保定巡撫,由成化八年析置。


    下轄真定、保定、河間、廣平、順德、大名六府


    保定巡撫,卻不駐保定,主要差事是備邊,平日駐真定府,待防秋時移駐易州,春汛時暫移駐天津。


    當今保定巡撫陸賀,職銜是右僉都禦史,乃正四品官,與國子監祭酒一樣須經過九卿會推,而不是經吏部授職。


    陸賀是申時行的同年,乃嘉靖四十一年進士,資曆自不用多說。


    林延潮送信給他時,他正在天津駐防,看了信後不以為意。林延潮現在雖說是紅人,但是以他的資曆不一定要賣他的麵子,所以隨意寫了一封信迴了。


    現在春訊已過,陸賀帶著一千巡撫標兵從天津再移駐迴真定府。


    申時過後,陸賀到了地頭,早在巡撫行台前等候的師爺,讚畫立即迎了上來。


    陸賀這一次迴真定,既沒有用任何巡撫儀仗,也沒用坐轎子,而是與巡撫標兵混在一起騎馬趕迴。


    陸賀是陝西人士,關東出相,關西出將,他雖是文進士,但卻有關西人的好勇鬥狠之風,故在文臣中素有知兵之名,因此被保薦為保定巡撫,並非僥幸。


    陸賀將馬鞭丟給讚畫,然後對一旁師爺道:“本院路經東門,敲了城門半天也沒人應,你即可去查看看把守東門的把總是否擅離職守,若查實,就直接砍了!”


    “是。”這名師爺當下帶著巡撫標兵離去。


    陸賀又道:“吩咐下去明日排衙,治下的總兵,副將,參將,遊擊一律不許缺了!誰若不來,以後也不用來參了。”


    “謹遵中丞鈞旨。”


    陸賀邊走邊說,眾隨員們跟在身後,轉眼已是到了轅門。


    “城中最近如何?”


    “大體還算是太平,真定府知府來過幾次,討要賑災糧,都被我們打發了迴去。近來襲擾地方的賊寇確實有些多了。”


    陸賀聞言微微冷笑。


    他與真定府知府雖都是正四品官,但論地位可是天差地別。


    因為僉都禦史京職,再往上一步就是侍郎,前任保定巡撫宋纁就是直接升任倉場侍郎,而今又成為戶部尚書。
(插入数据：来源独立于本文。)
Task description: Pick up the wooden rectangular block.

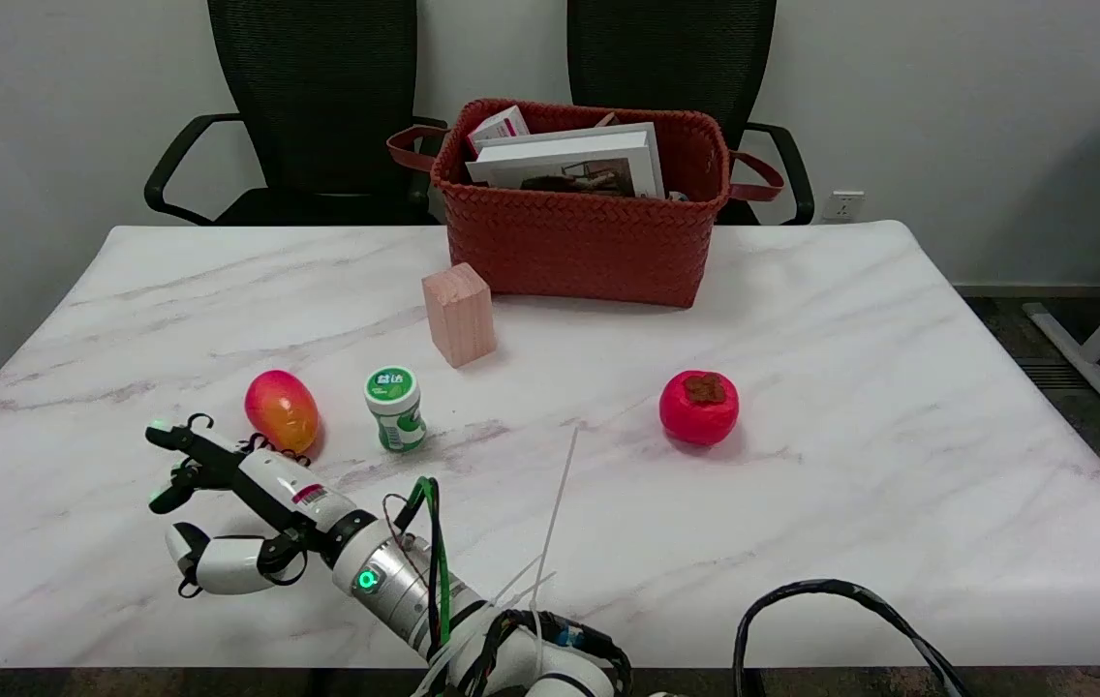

    而知府要達到他這個位子,要麽是繼續外放路線,先按察司副使,然後是參政,最後才是僉都禦史或是平級京卿。


    要麽就是京職路線,先調郎中,再升任平級京卿。


    無論哪條路線,陸賀都不把尹應元放在眼底。


    作為巡撫,陸賀手中可是有王命旗牌,軍政一把抓。


    “尹應元,實書生之見!老百姓亂了就是賊,賊殺的多了就是戰功,這都是咱們的錢袋子,有什麽好怕的?但若兵亂了,誰來鎮壓,讓尹應元嗎?這裏不比塞外遼東,京畿重地咳嗽一聲,都可以上抵天聽。”


    “本院既身為巡撫,當以地方安危為先,調一點糧是沒有大礙,但萬一倉糧遲遲不到怎麽辦?萬一明天韃子打過來怎麽辦?”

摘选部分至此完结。